-- Supplied information --

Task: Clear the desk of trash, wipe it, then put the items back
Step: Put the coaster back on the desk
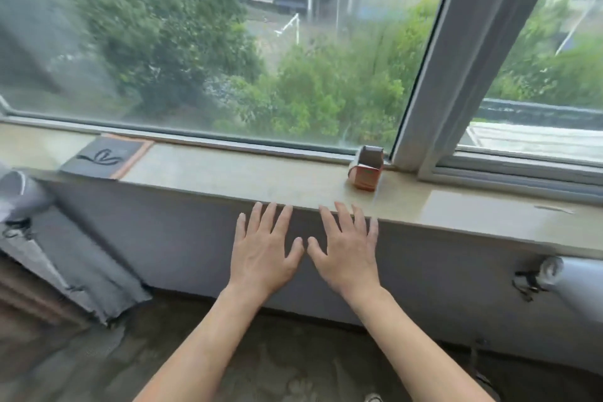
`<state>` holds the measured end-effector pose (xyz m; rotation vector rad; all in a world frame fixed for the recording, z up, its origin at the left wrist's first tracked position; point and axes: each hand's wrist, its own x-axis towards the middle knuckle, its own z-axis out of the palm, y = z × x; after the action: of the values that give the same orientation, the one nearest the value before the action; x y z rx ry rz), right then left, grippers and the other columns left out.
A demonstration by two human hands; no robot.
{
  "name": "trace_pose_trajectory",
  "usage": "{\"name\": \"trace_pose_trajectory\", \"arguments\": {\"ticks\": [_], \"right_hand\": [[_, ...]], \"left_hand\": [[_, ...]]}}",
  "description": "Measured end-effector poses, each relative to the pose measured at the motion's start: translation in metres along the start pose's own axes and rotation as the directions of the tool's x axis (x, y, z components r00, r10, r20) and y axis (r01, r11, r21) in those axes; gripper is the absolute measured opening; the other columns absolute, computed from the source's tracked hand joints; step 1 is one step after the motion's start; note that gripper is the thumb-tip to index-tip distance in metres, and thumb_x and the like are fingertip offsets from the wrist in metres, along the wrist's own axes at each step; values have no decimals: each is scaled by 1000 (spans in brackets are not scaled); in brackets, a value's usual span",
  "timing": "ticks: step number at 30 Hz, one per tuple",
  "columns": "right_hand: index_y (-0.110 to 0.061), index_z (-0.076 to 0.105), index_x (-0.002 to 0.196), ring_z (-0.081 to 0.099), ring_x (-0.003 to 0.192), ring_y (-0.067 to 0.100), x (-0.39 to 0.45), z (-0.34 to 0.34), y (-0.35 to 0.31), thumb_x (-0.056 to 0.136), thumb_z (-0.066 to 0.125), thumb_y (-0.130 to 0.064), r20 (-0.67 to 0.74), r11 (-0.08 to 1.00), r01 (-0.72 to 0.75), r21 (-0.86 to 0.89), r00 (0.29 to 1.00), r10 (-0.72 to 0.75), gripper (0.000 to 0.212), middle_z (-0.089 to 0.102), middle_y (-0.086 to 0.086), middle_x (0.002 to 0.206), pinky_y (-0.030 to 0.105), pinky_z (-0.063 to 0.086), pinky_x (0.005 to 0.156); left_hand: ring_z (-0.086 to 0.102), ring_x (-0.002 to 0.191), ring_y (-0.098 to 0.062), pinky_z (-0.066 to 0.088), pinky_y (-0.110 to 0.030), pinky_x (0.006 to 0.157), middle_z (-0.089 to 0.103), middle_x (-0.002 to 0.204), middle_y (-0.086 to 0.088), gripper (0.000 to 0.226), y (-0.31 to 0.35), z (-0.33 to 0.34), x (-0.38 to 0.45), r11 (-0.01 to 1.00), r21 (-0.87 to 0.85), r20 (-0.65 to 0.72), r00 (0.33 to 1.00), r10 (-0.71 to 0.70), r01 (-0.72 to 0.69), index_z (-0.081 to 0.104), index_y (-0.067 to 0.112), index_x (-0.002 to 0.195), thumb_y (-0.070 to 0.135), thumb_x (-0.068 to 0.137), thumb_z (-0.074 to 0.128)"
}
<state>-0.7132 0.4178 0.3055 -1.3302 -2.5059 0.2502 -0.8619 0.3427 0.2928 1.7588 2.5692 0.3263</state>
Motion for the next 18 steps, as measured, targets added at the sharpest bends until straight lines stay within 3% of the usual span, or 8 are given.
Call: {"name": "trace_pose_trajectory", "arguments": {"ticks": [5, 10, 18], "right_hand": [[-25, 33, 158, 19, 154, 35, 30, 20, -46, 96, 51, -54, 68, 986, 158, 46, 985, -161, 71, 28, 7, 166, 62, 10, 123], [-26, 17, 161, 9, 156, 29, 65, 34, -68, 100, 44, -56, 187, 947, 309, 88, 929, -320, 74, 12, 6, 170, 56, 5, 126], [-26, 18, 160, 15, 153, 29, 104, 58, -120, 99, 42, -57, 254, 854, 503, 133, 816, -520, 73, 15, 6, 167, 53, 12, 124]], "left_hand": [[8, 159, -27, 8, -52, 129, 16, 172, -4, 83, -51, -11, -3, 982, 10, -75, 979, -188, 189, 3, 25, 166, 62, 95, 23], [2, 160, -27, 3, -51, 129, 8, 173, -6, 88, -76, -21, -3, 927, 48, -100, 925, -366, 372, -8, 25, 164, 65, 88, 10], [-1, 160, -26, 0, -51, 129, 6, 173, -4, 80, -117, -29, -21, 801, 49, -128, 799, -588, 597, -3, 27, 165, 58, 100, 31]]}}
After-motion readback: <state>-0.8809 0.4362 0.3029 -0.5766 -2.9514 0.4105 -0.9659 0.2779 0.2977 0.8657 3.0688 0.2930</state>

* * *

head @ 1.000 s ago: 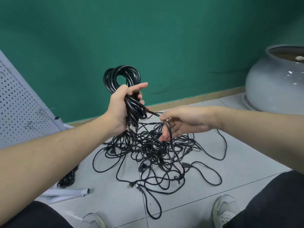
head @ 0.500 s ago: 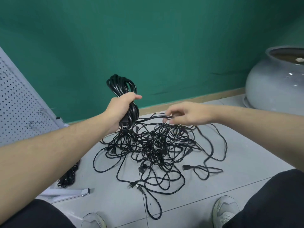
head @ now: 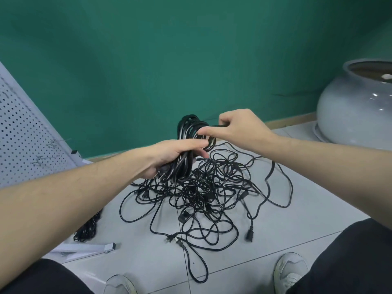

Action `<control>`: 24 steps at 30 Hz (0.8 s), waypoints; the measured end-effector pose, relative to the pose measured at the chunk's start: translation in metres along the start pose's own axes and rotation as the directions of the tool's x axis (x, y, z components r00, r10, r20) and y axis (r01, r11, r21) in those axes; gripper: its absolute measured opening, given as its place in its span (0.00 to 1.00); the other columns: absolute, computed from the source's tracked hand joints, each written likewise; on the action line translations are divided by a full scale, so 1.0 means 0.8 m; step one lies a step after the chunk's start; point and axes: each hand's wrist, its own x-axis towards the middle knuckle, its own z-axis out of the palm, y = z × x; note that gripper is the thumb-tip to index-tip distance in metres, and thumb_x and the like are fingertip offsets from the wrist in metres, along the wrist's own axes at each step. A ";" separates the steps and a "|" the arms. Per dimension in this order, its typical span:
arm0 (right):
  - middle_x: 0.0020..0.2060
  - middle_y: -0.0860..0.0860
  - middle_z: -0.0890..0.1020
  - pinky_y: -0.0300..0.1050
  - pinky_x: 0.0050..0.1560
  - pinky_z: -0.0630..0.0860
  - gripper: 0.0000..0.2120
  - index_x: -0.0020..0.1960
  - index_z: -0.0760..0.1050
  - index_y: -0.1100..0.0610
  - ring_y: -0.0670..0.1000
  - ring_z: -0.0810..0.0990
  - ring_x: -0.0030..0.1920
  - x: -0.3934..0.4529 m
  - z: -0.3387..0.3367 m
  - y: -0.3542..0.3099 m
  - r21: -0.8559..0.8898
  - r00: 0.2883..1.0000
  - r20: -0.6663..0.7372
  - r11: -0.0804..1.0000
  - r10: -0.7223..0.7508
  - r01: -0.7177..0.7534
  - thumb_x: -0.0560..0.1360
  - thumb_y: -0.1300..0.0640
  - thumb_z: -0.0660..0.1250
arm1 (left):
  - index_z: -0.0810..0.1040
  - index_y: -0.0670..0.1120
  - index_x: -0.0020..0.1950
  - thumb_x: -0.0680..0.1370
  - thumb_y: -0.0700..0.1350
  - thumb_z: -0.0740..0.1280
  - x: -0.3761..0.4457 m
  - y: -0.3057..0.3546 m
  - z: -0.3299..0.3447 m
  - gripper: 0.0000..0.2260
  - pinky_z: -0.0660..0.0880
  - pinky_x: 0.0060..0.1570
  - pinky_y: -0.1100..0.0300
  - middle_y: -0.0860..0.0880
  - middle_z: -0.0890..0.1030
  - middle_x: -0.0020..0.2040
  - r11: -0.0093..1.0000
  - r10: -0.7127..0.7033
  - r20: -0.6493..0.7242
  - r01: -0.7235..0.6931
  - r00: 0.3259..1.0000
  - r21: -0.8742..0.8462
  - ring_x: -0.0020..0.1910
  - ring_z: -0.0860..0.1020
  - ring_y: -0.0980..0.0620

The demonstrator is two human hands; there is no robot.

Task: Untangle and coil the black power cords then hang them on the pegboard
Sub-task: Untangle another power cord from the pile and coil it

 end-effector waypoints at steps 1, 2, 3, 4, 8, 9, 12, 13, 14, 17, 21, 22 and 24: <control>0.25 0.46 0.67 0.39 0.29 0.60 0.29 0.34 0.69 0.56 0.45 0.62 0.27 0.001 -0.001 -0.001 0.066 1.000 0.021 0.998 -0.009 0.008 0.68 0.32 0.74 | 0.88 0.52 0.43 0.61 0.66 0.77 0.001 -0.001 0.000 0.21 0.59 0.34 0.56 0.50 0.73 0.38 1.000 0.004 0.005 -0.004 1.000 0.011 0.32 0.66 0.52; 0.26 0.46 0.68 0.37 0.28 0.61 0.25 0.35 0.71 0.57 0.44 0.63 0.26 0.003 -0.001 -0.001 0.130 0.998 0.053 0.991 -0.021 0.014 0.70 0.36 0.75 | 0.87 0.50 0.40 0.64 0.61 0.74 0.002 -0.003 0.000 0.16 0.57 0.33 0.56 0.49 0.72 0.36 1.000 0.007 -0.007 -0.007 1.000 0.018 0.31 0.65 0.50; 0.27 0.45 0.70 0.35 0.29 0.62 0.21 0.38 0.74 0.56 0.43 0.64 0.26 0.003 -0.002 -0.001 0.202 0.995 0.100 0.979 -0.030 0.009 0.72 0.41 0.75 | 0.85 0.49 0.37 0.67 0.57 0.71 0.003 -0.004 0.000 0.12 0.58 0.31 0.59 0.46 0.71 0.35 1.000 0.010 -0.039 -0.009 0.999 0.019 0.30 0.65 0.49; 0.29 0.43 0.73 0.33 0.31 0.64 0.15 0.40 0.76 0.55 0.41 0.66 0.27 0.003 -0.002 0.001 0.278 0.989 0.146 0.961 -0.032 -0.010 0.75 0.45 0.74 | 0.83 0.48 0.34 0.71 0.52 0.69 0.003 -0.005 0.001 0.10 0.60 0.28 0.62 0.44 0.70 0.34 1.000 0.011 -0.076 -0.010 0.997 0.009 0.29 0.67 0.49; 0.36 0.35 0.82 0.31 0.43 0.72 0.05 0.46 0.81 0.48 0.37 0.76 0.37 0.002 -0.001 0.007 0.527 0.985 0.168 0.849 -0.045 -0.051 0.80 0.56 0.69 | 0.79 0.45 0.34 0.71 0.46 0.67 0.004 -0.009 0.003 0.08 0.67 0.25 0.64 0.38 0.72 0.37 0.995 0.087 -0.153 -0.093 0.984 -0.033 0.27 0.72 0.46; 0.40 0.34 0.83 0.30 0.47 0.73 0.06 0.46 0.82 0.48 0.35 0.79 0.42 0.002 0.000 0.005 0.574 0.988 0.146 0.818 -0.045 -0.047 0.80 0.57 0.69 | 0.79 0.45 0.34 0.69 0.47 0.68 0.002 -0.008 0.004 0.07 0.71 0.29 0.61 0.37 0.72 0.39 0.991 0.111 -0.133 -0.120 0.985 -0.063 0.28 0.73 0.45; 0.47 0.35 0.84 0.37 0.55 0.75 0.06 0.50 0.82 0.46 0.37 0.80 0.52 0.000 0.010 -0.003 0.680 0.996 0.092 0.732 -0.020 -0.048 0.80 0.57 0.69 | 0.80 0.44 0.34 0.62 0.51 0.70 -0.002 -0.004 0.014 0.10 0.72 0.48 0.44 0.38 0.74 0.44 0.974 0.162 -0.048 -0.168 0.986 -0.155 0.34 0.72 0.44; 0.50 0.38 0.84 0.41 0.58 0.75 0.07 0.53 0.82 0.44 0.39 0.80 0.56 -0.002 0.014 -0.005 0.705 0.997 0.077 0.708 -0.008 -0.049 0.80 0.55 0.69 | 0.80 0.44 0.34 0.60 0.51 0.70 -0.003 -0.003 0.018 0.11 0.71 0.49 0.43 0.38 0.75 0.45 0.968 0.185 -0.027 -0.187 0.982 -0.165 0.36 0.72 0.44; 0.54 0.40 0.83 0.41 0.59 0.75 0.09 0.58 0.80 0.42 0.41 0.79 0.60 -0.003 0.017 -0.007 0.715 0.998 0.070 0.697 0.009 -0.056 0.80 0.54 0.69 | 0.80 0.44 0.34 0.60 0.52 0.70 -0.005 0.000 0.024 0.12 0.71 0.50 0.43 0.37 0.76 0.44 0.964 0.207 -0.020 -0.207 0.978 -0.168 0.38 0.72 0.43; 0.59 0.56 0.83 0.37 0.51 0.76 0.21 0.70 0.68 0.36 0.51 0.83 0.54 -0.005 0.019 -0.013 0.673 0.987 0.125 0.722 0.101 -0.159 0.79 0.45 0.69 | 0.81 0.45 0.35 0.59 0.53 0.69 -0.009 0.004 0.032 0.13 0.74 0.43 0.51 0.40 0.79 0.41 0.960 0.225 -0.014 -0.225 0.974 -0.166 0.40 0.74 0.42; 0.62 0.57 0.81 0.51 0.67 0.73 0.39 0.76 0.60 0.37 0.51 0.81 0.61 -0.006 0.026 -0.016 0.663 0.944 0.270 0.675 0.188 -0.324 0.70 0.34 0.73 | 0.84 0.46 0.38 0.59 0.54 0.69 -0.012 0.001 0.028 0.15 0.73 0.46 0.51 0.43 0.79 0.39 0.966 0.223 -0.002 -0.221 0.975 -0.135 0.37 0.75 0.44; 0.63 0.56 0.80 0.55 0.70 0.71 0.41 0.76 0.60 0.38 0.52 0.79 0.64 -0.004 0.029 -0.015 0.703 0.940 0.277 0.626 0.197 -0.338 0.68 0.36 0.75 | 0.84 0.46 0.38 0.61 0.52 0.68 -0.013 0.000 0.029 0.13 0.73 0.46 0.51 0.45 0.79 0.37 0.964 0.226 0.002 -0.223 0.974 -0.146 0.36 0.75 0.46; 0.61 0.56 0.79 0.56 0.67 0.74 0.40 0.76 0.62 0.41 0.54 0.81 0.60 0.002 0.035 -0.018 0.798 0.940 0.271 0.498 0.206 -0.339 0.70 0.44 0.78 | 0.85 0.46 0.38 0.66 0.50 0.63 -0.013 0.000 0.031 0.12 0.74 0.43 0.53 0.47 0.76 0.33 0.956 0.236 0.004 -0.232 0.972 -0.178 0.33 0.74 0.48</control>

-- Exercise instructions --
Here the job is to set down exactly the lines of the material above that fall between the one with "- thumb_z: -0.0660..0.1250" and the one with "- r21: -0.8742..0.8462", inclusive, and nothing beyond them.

-- Finished task --
  - thumb_z: -0.0660..0.1250
arm1 (left):
  - index_z: -0.0810..0.1040
  - index_y: -0.0670..0.1120
  - index_x: -0.0020..0.1950
  - thumb_x: -0.0680..0.1370
  - thumb_y: -0.0700..0.1350
  - thumb_z: -0.0740..0.1280
  - x: -0.3761..0.4457 m
  - y: -0.3057..0.3546 m
  - z: -0.3299..0.3447 m
  - gripper: 0.0000..0.2260
  - pinky_z: -0.0660..0.0880
  - pinky_x: 0.0060..0.1570
  - pinky_y: -0.1100..0.0300
  - middle_y: -0.0860..0.0880
  - middle_z: -0.0890..0.1030
  - middle_x: -0.0020..0.2040
  - r11: -0.0093..1.0000
  - r10: -0.7127..0.7033
  - r20: -0.6493..0.7242
  - r01: -0.7235..0.6931
  - r00: 0.3259..1.0000
  - r21: -0.8742..0.8462

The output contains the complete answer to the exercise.